1773037040-ajax-request.jpg

Vale, el Día de la Mujer fue ayer. Pero no serás de los que piensan que la parte más importante e interesante de la población mundial sólo debería celebrarse durante 24 horas. En la restauración, las mujeres han tenido más dificultades que en otros campos para establecerse y aún hoy en Milán, la ciudad italiana más vanguardista, al menos en teoría, cuesta encontrar un número significativo de mujeres en puestos relevantes. Hemos identificado siete: chef, maestro, sumiller, sin los cuales la marca para la que trabajan (o a veces poseen) seguramente no sería la misma.

Laura Santos Cheffe di Sandì, un bistró de inspiración parisina situado en via Hayez 13, no se ha limitado a traer a Milán una idea de cocina ligera y tradicionalmente moderna, sino que también ha elegido una escandalosa idea de catering que abdica de la velada (la cena sólo está prevista para el viernes) y se centra en el almuerzo, suscitando un debate sobre nuevos tiempos y espacios de una profesión que, por tanto, puede convenir realmente a las mujeres.

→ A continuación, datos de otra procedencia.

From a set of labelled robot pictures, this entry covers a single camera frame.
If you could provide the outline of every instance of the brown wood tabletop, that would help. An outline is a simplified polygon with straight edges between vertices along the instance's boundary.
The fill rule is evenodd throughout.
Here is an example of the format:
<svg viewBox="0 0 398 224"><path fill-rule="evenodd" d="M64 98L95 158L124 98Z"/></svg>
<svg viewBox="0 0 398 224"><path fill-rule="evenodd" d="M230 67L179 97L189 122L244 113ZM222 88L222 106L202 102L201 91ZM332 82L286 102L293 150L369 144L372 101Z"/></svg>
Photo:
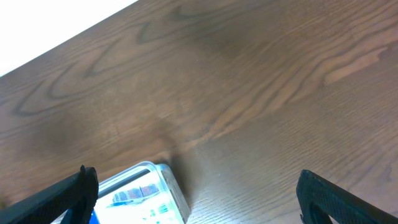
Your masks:
<svg viewBox="0 0 398 224"><path fill-rule="evenodd" d="M140 0L0 78L0 197L150 160L189 223L301 223L302 169L397 216L397 12Z"/></svg>

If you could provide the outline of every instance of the white wall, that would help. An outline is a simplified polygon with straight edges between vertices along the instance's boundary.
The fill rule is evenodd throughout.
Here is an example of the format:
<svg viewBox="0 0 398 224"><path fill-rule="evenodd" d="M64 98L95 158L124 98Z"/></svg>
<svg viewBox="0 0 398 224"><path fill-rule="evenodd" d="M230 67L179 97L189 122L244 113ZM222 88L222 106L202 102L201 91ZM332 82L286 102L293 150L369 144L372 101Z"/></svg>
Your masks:
<svg viewBox="0 0 398 224"><path fill-rule="evenodd" d="M0 76L137 0L0 0Z"/></svg>

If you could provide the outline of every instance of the wooden surface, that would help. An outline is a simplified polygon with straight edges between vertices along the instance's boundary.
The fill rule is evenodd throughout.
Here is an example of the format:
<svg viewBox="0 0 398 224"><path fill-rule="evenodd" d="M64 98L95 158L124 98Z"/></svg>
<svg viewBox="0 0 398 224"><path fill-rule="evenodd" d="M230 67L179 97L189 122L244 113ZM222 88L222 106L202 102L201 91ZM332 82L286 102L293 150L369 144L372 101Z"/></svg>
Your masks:
<svg viewBox="0 0 398 224"><path fill-rule="evenodd" d="M397 11L141 0L0 78L0 194L151 160L189 223L300 223L301 169L398 215Z"/></svg>

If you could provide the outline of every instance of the wood grain pattern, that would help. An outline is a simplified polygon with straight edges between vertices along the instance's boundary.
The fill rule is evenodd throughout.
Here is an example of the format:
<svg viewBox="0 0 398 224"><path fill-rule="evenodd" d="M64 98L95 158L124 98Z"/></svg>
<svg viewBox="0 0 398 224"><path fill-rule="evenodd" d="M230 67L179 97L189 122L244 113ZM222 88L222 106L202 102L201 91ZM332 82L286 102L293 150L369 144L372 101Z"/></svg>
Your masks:
<svg viewBox="0 0 398 224"><path fill-rule="evenodd" d="M192 223L285 220L297 211L292 189L306 162L350 187L344 172L362 175L358 169L372 167L350 168L358 164L351 153L360 157L365 152L370 159L394 155L393 149L378 154L355 141L365 139L356 131L373 138L367 131L375 131L376 121L350 125L375 116L352 114L367 104L363 97L384 96L389 91L384 88L396 84L383 71L396 67L397 12L396 1L139 1L0 78L0 194L17 202L81 164L96 167L104 180L139 161L166 159L184 167L179 175L189 180ZM375 81L379 73L391 82ZM367 93L367 88L374 91ZM326 93L336 94L341 103ZM302 101L308 96L311 100ZM351 101L344 100L349 96ZM352 101L357 98L360 105ZM372 113L386 109L388 116L377 117L381 121L393 117L394 104L388 100L381 101L391 105L374 100L368 108ZM353 105L335 109L347 104ZM247 128L253 120L254 127ZM389 136L390 131L383 133ZM269 150L268 132L280 136ZM336 139L328 139L329 134ZM312 135L316 140L298 146ZM239 147L228 147L231 142ZM279 160L268 161L268 153ZM263 168L271 173L262 176L253 171L264 157L270 165ZM338 161L344 166L333 168ZM387 167L395 165L391 161ZM277 163L287 166L274 169ZM229 189L233 164L243 171ZM203 166L203 173L194 171ZM320 166L340 173L333 177ZM383 175L396 187L389 169ZM201 188L203 182L211 184ZM246 194L256 197L253 205ZM219 214L211 218L210 210Z"/></svg>

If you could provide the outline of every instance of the black object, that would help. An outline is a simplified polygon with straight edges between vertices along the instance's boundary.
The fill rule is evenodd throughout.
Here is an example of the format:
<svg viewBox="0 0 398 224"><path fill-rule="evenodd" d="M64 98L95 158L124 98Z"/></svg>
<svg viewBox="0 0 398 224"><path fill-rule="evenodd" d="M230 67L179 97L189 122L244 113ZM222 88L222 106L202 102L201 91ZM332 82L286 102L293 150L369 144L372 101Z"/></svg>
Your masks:
<svg viewBox="0 0 398 224"><path fill-rule="evenodd" d="M395 224L398 218L361 200L309 170L303 170L296 193L304 224Z"/></svg>
<svg viewBox="0 0 398 224"><path fill-rule="evenodd" d="M68 210L61 224L86 224L98 199L98 179L94 167L80 167L80 172L53 186L0 210L0 223L48 224Z"/></svg>

Julia Liu Se trata del ejemplo más llamativo de emprendimiento femenino aplicado al mundo de la restauración. El lado más alegre de la familia Liu que domina la escena oriental en Milán y en su Gong Oriental Attitude en Corso Concordia es una anfitriona amable y competente, que diseña la elegante silueta estilística del lugar.

Carlota Perilli Compañera del chef ligur-holandés Eugenio Boer, cambió su destino, irrumpiendo en su vida cuando Boer era un talento irresuelto entregado a la introspección, transformándolo en un chef seguro y consciente que ofrece en Bu:r una de las cocinas más convincentes de Milán. Es una comedora con un inmenso sentido de la hospitalidad y encarna el hecho de que es al menos tan importante como cocinar. Todo el mundo lo dice, ella realmente lo hace.

Jessica Rocchi Umbría, nacida en 1994, hace que parezca un poco cursi, aunque lo redima una innegable ironía. Es sumiller en uno de los mejores restaurantes, el Andrea Aprea’s del Palazzo Rovati, donde ayuda a suavizar la personalidad arrolladora del chef napolitano. Trabajó en Borgo Brufa, Umbría y con Viviana Varese y Nino Di Costanzo y hoy gestiona una gran bodega con gracia y habilidad.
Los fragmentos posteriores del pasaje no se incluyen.